LONDON, (CAIS) -- The forgotten district of Juybareh (jūybārә) in the ancient city of Esfahan is one of the oldest residential quarters in Iran that has been occupied since the time of Cyrus the Great, the founder of the second Iranian dynasty, the Achaemenids (550-330 BCE), which has received no attention whatsoever from the cultural authorities.


“According to historical accounts, the Jews from Babylon were brought here when Cyrus the Great freed them from captivity in 6th century BCE, and were settled here since then”, according to Mehdi Sajadi-Naeini a researcher and local historian.

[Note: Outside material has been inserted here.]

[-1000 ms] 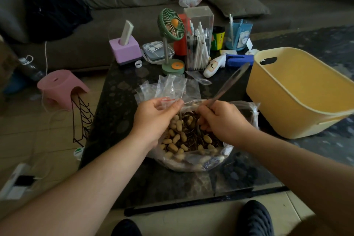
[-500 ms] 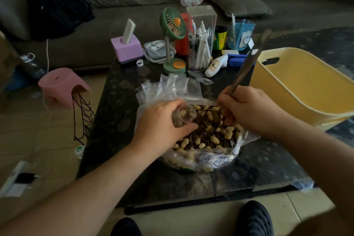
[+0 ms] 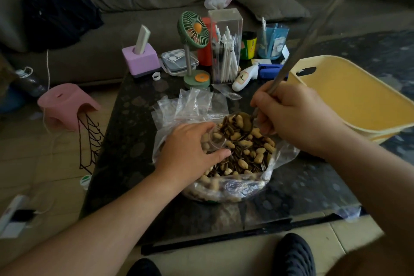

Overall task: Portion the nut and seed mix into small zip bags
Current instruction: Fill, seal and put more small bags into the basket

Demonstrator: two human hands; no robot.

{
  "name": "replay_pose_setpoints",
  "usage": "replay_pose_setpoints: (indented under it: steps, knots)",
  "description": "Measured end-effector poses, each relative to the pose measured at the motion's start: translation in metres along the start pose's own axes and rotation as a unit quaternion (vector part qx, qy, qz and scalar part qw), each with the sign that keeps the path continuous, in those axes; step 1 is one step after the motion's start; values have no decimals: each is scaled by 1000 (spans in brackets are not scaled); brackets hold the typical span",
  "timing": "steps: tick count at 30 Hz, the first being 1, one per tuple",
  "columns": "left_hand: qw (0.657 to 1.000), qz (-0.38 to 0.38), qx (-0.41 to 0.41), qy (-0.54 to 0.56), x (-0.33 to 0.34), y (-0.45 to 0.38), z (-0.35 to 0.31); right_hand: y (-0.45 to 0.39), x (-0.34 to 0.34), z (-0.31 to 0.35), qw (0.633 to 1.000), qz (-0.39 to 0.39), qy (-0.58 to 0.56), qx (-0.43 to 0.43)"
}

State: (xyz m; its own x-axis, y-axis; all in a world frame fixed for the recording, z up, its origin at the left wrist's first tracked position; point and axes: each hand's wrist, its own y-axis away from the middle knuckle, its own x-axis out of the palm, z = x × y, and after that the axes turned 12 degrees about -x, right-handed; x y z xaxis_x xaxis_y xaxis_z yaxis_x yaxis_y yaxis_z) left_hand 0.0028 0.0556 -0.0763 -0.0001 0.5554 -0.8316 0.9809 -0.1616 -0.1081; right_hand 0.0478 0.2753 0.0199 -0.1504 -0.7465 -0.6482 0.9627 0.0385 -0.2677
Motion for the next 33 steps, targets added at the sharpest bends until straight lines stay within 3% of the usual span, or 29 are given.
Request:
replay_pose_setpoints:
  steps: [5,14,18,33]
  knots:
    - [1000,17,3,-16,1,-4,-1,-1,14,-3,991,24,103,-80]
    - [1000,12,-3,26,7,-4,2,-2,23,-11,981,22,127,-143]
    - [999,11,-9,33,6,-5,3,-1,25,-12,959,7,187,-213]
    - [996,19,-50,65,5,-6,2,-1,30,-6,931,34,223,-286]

“From 21 synagogues in Esfahan, 16 of them are located in the Juybareh district, the famous ones being, Esterā-khātūn, Golbār and Malāniān”, according to Sajadi-Naeini.


“Although, the exact date of these synagogues have not been established yet, there is enough evidence to suggest, some the synagogues date back to the pre-Islamic era”, added Sajadi-Naeini.


Since the Achaemenid times, the Jews brought from Western Satrapies into mainland Iran, had been dissolved into Iranian society, and subsequently they have become Iranian.


“It is heart breaking – some people, sometimes cannot understand that Judaism is my religion and not my nationality - I am an Iranian Jew, just like an Iranian Muslim, or an Iranian Zoroastrian” said Manuchehr Yaghubian, an affluent businessman from Juybareh.


His son Shahram added, “unfortunately the media is not helping too, especially the Western media –It seems Israelis have falsified a race and nationality out of our faith - some people think that I should have some connection with Israel – it is insulting, it is like me calling Iranian Muslims “Arabs”, just because their faith comes from Arabia or their holiest religious-place located in Arabia – I like to visit our holy places in Jerusalem, as much as a Muslim wish to visit Mecca – I am an Iranian as much as them”.


Unfortunately many of the ancient Jewish religious structures were destroyed and replaced with new ones. The district requires an archaeological survey to be carried out, to salvage and revive its’ pre-Islamic formation.